Container Service for Kubernetes (ACK) allows you to install the managed Prometheus plug-in. You can use the plug-in to monitor GPU resources. You can use the cGPU solution to schedule multiple applications to one GPU and isolate the GPU memory and computing power that are allocated to each application. This topic describes how to monitor GPU memory usage by using the managed Prometheus plug-in. This topic also describes how to isolate GPU resources by using cGPU.

Prerequisites

  • A standard dedicated Kubernetes cluster with GPU-accelerated nodes is created and the Kubernetes version is 1.16 or later.
  • Activate and upgrade ARMS.
  • An Alibaba Cloud account is used to log on to the Resource Access Management (RAM) console. The account is authorized to use ARMS Prometheus.
  • The GPU model is Tesla P4, Tesla P100, Tesla T4, or Tesla V100 (16 GB).

Background information

The development of AI is fueled by high hash rates, large amounts of data, and optimized algorithms. NVIDIA GPUs provide common heterogeneous computing techniques. These techniques are the basis for high-performance deep learning. The cost of GPUs is high. If each application uses one dedicated GPU in prediction scenarios, computing resources may be wasted. GPU sharing improves resource usage. You must consider how to achieve the highest query rate at the lowest cost and how to fulfill the application service level agreement (SLA).

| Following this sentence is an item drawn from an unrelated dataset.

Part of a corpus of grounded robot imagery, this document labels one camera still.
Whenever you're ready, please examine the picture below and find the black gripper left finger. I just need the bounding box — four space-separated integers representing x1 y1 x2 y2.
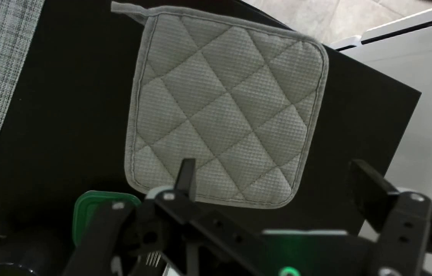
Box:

Use the managed Prometheus plug-in to monitor dedicated GPUs

  1. Log on to the Application Real-Time Monitoring Service (ARMS) console.
  2. In the left-side navigation pane, click Prometheus Monitoring.
  3. On the Prometheus Monitoring page, select the region where the cluster is deployed and click Install in the Actions column.
  4. In the Confirmation message, click OK.
    It requires about 2 minutes to install the Prometheus plug-in. After the Prometheus plug-in is installed, it appears in the Installed Dashboards column.
  5. You can deploy the following sample application by using a CLI. For more information, see Manage applications by using commands.
    apiVersion: apps/v1
    kind: StatefulSet
    
    metadata:
      name: app-3g-v1
      labels:
        app: app-3g-v1
    spec:
      replicas: 1
      serviceName: "app-3g-v1"
      podManagementPolicy: "Parallel"
      selector: # define how the deployment finds the pods it manages
        matchLabels:
          app: app-3g-v1
      updateStrategy:
        type: RollingUpdate
      template: # define the pods specifications
        metadata:
          labels:
            app: app-3g-v1
        spec:
          containers:
          - name: app-3g-v1
            image: registry.cn-shanghai.aliyuncs.com/tensorflow-samples/cuda-malloc:3G
            resources:
              limits:
                nvidia.com/gpu: 1
    After the application is deployed, run the following command to query the state of the application. The output indicates that the application name is app-3g-v1-0.
    kubectl get po

    Expected output:

    NAME          READY   STATUS    RESTARTS   AGE
    app-3g-v1-0   1/1     Running   1          2m56s
  6. Find and click the cluster where the application is deployed. On the Dashboards page, click GPU APP in the Name column.
    The following figure shows that the application uses only 20% of the GPU memory, which indicates that 80% of the GPU memory is wasted. The total GPU memory is about 16 GB. However, the memory usage stabilizes at about 3.4 GB. If you allocate one GPU to each application, a large amount of GPU resources are wasted. To improve GPU resource usage, you can use cGPU to share a GPU among multiple applications. GPU memory usage

Share one GPU among multiple containers

  1. Add labels to GPU-accelerated nodes.
    1. Log on to the ACK console.
    2. In the left-side navigation pane of the ACK console, click Clusters.
    3. On the Clusters page, find the cluster that you want to manage and click the name of the cluster, or click Applications in the Actions column.
    4. In the left-side navigation pane of the details page, choose Nodes > Nodes.
    5. On the Nodes page, click Manage Labels and Taints in the upper-right corner of the page.
    6. On the Manage Labels and Taints page, select the nodes to which you want to add a label and click Add Label.
    7. In the Add dialog box, set Name to cgpu, set Value to true, and then click OK.
      Notice If a worker node is added with the cgpu=true label, the GPU resource nvidia.com/gpu is not exclusive to the worker node. To disable GPU sharing for the worker node, set the value of cgpu to false. This makes the GPU resource nvidia.com/gpu exclusive to the worker node.
  2. Install the cGPU component.
    1. Log on to the ACK console.
    2. In the left-side navigation pane of the ACK console, choose Marketplace > App Catalog.
    3. On the App Catalog page, search for ack-cgpu and click ack-cgpu after it appears.
    4. In the Deploy section on the right side of the page, select the cluster you created, select the namespace where you want to deploy ack-cgpu, and then click Create.
    5. Log on to a master node and run the following command to query GPU resources.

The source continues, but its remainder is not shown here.